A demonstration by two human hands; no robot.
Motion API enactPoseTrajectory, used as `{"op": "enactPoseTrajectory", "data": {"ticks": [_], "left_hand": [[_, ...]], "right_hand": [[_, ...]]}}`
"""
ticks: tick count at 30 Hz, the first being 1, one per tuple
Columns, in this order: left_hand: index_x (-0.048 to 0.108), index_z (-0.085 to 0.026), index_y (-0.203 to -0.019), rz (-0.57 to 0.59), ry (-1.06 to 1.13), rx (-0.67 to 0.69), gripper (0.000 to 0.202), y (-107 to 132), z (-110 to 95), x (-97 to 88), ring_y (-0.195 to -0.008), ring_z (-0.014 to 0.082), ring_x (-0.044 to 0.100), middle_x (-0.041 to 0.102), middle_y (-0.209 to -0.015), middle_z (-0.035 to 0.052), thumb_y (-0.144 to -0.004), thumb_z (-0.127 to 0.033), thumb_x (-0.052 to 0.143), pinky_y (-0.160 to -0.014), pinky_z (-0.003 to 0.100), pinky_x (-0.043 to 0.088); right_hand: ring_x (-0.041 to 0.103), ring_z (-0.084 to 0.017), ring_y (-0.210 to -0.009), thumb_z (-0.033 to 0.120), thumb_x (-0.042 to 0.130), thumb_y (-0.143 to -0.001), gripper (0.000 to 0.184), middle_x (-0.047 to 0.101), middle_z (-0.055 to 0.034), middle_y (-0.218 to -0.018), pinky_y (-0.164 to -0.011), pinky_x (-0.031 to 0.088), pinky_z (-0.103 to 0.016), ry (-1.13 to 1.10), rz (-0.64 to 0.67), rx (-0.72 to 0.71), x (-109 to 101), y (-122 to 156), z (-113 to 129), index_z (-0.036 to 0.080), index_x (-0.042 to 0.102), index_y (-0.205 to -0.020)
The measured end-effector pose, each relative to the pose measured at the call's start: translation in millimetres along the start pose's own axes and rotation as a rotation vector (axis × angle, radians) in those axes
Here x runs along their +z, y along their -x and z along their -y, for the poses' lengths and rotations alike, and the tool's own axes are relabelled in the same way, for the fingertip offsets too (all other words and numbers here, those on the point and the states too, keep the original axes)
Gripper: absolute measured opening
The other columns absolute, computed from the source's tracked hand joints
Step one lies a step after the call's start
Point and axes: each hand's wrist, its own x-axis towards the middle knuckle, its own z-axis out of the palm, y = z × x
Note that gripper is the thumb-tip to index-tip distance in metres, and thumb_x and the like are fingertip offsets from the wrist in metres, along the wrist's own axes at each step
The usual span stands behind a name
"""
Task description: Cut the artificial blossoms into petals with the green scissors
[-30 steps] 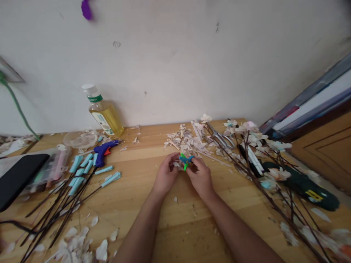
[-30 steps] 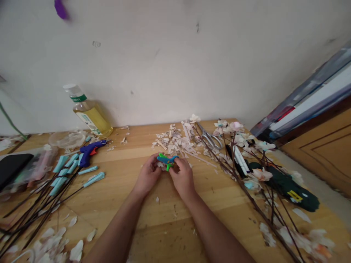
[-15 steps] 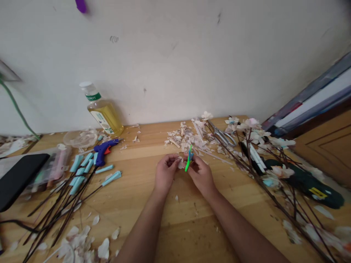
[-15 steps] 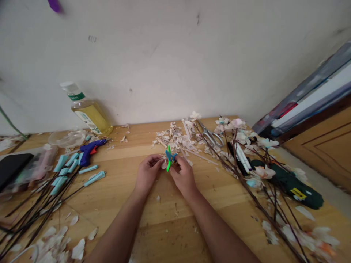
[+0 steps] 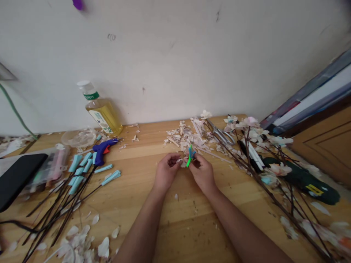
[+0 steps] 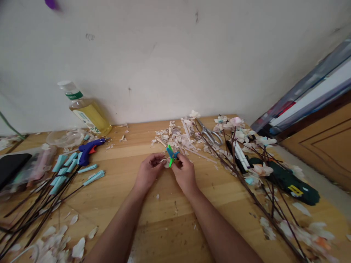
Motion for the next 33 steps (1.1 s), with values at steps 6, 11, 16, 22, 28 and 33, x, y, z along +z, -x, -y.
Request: {"op": "enactPoseTrajectory", "data": {"ticks": [6, 11, 16, 22, 28, 33], "left_hand": [[0.074, -0.018, -0.088, -0.136, 0.353, -0.081, 0.031, -3, -1, -5.0, -0.070, 0.0116, 0.063, 0.071, -0.082, 0.0018, -0.063, -0.030, 0.088, -0.070, 0.025, 0.049], [0.066, -0.018, -0.077, -0.259, 0.757, -0.036, 0.033, -7, -6, -10.8, -0.071, 0.0081, 0.062, 0.065, -0.075, -0.0040, -0.057, -0.025, 0.092, -0.075, 0.022, 0.050], [0.063, -0.017, -0.074, -0.221, 0.778, -0.018, 0.033, -5, -7, -10.1, -0.064, 0.0069, 0.057, 0.062, -0.069, -0.0043, -0.060, -0.025, 0.092, -0.068, 0.019, 0.046], [0.060, -0.016, -0.071, -0.194, 0.845, -0.029, 0.035, -1, -8, -3.2, -0.065, 0.0060, 0.057, 0.061, -0.069, -0.0045, -0.059, -0.023, 0.093, -0.067, 0.018, 0.045], [0.060, -0.018, -0.075, -0.237, 0.919, -0.067, 0.036, 1, -11, -2.5, -0.066, 0.0071, 0.056, 0.062, -0.073, -0.0048, -0.061, -0.028, 0.092, -0.070, 0.020, 0.046], [0.059, -0.021, -0.079, -0.265, 0.845, -0.076, 0.033, 2, -6, -0.1, -0.072, 0.0086, 0.058, 0.062, -0.077, -0.0042, -0.070, -0.038, 0.085, -0.077, 0.022, 0.048]], "right_hand": [[0.063, -0.024, -0.089, 0.043, 0.056, -0.091, 0.033, 0.066, -0.0083, -0.096, -0.081, 0.051, -0.038, 0.080, 0.027, -0.094, -7, 4, 10, 0.021, 0.060, -0.115], [0.060, -0.030, -0.100, 0.034, 0.053, -0.090, 0.036, 0.061, -0.0154, -0.108, -0.086, 0.050, -0.044, 0.362, 0.219, -0.306, -7, 16, 16, 0.018, 0.047, -0.121], [0.061, -0.031, -0.098, 0.029, 0.052, -0.086, 0.036, 0.063, -0.0153, -0.107, -0.082, 0.049, -0.043, 0.553, 0.327, -0.306, -3, 21, 21, 0.017, 0.046, -0.119], [0.062, -0.026, -0.091, 0.026, 0.054, -0.083, 0.022, 0.065, -0.0077, -0.096, -0.077, 0.045, -0.037, 0.591, 0.368, -0.245, -3, 18, 26, 0.022, 0.050, -0.104], [0.060, -0.028, -0.098, 0.024, 0.054, -0.082, 0.027, 0.063, -0.0102, -0.103, -0.083, 0.046, -0.040, 0.597, 0.360, -0.272, -1, 18, 21, 0.020, 0.049, -0.109], [0.059, -0.029, -0.100, 0.021, 0.055, -0.082, 0.026, 0.063, -0.0100, -0.103, -0.085, 0.048, -0.042, 0.586, 0.366, -0.270, -2, 17, 20, 0.021, 0.050, -0.107]]}}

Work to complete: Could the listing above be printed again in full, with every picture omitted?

Problem solution:
A demonstration by two human hands; no robot.
Motion API enactPoseTrajectory, used as `{"op": "enactPoseTrajectory", "data": {"ticks": [_], "left_hand": [[_, ...]], "right_hand": [[_, ...]]}}`
"""
ticks: tick count at 30 Hz, the first being 1, one per tuple
Columns, in this order: left_hand: index_x (-0.048 to 0.108), index_z (-0.085 to 0.026), index_y (-0.203 to -0.019), rz (-0.57 to 0.59), ry (-1.06 to 1.13), rx (-0.67 to 0.69), gripper (0.000 to 0.202), y (-107 to 132), z (-110 to 95), x (-97 to 88), ring_y (-0.195 to -0.008), ring_z (-0.014 to 0.082), ring_x (-0.044 to 0.100), middle_x (-0.041 to 0.102), middle_y (-0.209 to -0.015), middle_z (-0.035 to 0.052), thumb_y (-0.144 to -0.004), thumb_z (-0.127 to 0.033), thumb_x (-0.052 to 0.143), pinky_y (-0.160 to -0.014), pinky_z (-0.003 to 0.100), pinky_x (-0.043 to 0.088); right_hand: ring_x (-0.041 to 0.103), ring_z (-0.084 to 0.017), ring_y (-0.210 to -0.009), thumb_z (-0.033 to 0.120), thumb_x (-0.042 to 0.130), thumb_y (-0.143 to -0.001), gripper (0.000 to 0.184), middle_x (-0.047 to 0.101), middle_z (-0.055 to 0.034), middle_y (-0.218 to -0.018), pinky_y (-0.164 to -0.011), pinky_x (-0.031 to 0.088), pinky_z (-0.103 to 0.016), ry (-1.13 to 1.10), rz (-0.64 to 0.67), rx (-0.72 to 0.71), x (-109 to 101), y (-122 to 156), z (-113 to 129), index_z (-0.036 to 0.080), index_x (-0.042 to 0.102), index_y (-0.205 to -0.020)
The measured end-effector pose, each relative to the pose measured at the call's start: translation in millimetres along the start pose's own axes and rotation as a rotation vector (axis × angle, radians) in those axes
Here x runs along their +z, y along their -x and z along their -y, for the poses' lengths and rotations alike, and the tool's own axes are relabelled in the same way, for the fingertip offsets too (all other words and numbers here, those on the point and the states too, keep the original axes)
Gripper: absolute measured opening
The other columns absolute, computed from the source's tracked hand joints
Step one lies a step after the call's start
Point and axes: each hand's wrist, its own x-axis towards the middle knuckle, its own z-axis out of the palm, y = z × x
Note that gripper is the thumb-tip to index-tip distance in metres, and thumb_x and the like are fingertip offsets from the wrist in metres, along the wrist's own axes at each step
The usual span stands behind a name
"""
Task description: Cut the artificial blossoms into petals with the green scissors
[-30 steps] 
[-30 steps] 
[-15 steps] 
[-15 steps] 
[+0 steps] 
[+0 steps] 
Motion for the next 33 steps (1.1 s), with values at steps 6, 11, 16, 22, 28 and 33, x, y, z along +z, -x, -y.
Request: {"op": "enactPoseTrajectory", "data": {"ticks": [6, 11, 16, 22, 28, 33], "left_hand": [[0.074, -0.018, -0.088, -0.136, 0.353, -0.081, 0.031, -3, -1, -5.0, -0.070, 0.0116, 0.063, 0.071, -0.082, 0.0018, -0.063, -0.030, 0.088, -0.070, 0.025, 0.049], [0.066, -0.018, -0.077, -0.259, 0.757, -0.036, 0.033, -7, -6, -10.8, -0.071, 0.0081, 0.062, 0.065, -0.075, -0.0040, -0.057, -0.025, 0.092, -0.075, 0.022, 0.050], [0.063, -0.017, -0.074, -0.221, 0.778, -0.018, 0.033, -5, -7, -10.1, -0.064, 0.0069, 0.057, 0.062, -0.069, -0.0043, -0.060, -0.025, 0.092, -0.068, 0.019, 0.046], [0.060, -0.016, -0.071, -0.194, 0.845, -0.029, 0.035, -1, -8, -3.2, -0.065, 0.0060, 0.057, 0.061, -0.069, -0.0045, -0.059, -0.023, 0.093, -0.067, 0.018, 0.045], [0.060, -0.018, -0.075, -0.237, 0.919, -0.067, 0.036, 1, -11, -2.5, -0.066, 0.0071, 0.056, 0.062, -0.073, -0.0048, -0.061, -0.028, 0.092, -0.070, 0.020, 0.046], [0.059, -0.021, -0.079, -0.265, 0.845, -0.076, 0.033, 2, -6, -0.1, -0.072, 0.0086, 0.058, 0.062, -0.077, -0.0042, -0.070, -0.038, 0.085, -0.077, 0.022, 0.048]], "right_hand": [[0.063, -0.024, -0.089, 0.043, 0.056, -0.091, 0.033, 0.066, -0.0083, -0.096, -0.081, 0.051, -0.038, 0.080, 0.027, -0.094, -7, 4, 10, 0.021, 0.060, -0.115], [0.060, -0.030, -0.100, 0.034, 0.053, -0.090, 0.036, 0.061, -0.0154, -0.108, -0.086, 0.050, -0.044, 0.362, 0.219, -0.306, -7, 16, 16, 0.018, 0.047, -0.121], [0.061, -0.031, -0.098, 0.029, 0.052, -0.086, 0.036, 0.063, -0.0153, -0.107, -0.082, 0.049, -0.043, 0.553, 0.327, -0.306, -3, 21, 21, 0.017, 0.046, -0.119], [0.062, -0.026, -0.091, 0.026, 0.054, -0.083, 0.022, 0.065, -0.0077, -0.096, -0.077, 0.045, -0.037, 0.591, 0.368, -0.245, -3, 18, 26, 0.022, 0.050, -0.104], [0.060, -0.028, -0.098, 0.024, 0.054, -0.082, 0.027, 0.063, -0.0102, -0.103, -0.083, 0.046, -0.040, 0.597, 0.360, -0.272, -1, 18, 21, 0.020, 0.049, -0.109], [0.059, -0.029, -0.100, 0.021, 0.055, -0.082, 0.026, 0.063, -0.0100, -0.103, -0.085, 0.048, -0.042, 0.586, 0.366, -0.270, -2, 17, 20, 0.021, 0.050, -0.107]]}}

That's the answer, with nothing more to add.